During this webinar, our experts will:

  • Describe the types of degradation challenges found with FFPE samples
  • Introduce the range of technologies available to mitigate FFPE nucleic-acid damage
  • Present recent data using difficult and degraded tissue samples in cancer research
  • Answer your questions live during the broadcast!

This webinar will last for approximately 60 minutes

Speaker bios

Manu Gupta, Ph.D.

Abingdon, U.K.

Dr. Gupta is a genomics expert currently working as a principal scientist at GeneFirst (UK). His interests are in the development and application of genomic technologies and molecular diagnostics. At GeneFirst, he is developing a novel library preparation method for bidirectional sequencing for diagnostic applications. Previously, he worked in sarcoma genetics at University College London Cancer Institute and was involved in Genomics England’s 100,000 Genomes Project. He also has been an entrepreneur and founded his own clinical molecular diagnostic startup, focusing mainly on oncology. He has worked in the field of cardiovascular genetics at Royal Brompton Hospital/Imperial College London, in leukemia genomics at Queen Mary University of London, and in technology development at Uppsala University, Uppsala Sweden. He holds a Ph.D. in immunogenetics from the Karolinska Institute in Stockholm, Sweden.

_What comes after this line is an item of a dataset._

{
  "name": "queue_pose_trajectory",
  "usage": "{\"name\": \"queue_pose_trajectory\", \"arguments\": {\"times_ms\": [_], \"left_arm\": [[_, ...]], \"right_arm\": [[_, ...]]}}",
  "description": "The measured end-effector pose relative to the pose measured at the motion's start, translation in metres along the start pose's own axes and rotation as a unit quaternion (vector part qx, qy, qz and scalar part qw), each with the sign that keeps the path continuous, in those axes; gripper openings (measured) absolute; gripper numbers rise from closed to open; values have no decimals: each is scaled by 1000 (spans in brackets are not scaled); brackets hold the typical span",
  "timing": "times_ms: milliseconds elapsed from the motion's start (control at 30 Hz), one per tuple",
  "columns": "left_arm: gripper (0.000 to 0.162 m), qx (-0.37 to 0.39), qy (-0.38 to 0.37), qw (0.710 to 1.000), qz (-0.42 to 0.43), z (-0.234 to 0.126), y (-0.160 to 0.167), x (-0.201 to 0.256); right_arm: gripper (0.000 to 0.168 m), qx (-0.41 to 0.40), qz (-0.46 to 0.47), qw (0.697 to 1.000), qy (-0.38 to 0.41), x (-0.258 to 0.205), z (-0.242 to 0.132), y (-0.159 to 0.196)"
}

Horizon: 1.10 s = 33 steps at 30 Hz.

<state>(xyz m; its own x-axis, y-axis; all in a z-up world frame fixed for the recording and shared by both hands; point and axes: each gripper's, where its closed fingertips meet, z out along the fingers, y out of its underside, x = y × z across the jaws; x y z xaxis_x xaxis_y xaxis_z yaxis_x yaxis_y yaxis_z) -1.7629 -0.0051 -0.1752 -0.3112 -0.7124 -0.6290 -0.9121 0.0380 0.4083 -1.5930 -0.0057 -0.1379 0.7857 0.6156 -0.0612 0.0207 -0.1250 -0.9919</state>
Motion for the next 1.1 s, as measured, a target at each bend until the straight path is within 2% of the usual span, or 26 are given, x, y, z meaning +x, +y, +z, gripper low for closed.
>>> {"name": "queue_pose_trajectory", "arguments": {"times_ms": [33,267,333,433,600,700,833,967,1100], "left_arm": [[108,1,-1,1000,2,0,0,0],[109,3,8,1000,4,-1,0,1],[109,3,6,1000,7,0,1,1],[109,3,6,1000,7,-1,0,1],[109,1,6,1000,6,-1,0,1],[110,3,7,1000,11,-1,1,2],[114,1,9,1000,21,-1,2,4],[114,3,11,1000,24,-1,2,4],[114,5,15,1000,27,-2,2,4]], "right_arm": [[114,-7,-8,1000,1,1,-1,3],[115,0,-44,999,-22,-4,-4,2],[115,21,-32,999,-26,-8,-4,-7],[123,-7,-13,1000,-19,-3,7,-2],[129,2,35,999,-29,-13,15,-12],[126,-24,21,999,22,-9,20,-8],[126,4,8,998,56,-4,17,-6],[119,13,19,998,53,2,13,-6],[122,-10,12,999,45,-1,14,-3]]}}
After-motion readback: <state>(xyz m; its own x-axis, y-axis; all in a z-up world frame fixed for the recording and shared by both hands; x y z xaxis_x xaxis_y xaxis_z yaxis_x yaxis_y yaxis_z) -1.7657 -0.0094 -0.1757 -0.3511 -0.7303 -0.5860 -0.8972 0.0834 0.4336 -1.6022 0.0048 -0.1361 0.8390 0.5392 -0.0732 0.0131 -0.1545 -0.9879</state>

Joe (Zhihong) Zhang, Ph.D.

Burning Rock Dx
Shanghai, China

Dr. Zhang graduated from Duke University in 2005 before completing his postdoctoral studies at the University of Washington and the Howard Hughes Medical Institute in 2008. He then joined Illumina R&D in San Diego, participating in multiple microarray and sequencing-consumables development activities. As a team leader, he developed and launched dual-indexed Illumina library prep and sequencing products. He also led or contributed to the launch of several TruSeq and Infinium products for Illumina. In 2016, he joined BurningRock Dx, a leading Chinese startup company focused on cancer diagnostics. As chief technology officer, he has directed the company’s R&D team in implementing next-generation sequencing technology in translational medicine and further developing in vitro diagnostic products.

Sean Sanders, Ph.D.

Washington, DC

Dr. Sanders did his undergraduate training at the University of Cape Town, South Africa, and his Ph.D. at the University of Cambridge, UK, supported by the Wellcome Trust. Following postdoctoral training at the National Institutes of Health and Georgetown University, Dr. Sanders joined TranXenoGen, a startup biotechnology company in Massachusetts working on avian transgenics. Pursuing his parallel passion for writing and editing, Dr. Sanders joined BioTechniques as an editor, before joining Science/AAAS in 2006. Currently Dr. Sanders is the Senior Editor for Custom Publishing for the journal Science and Program Director for Outreach.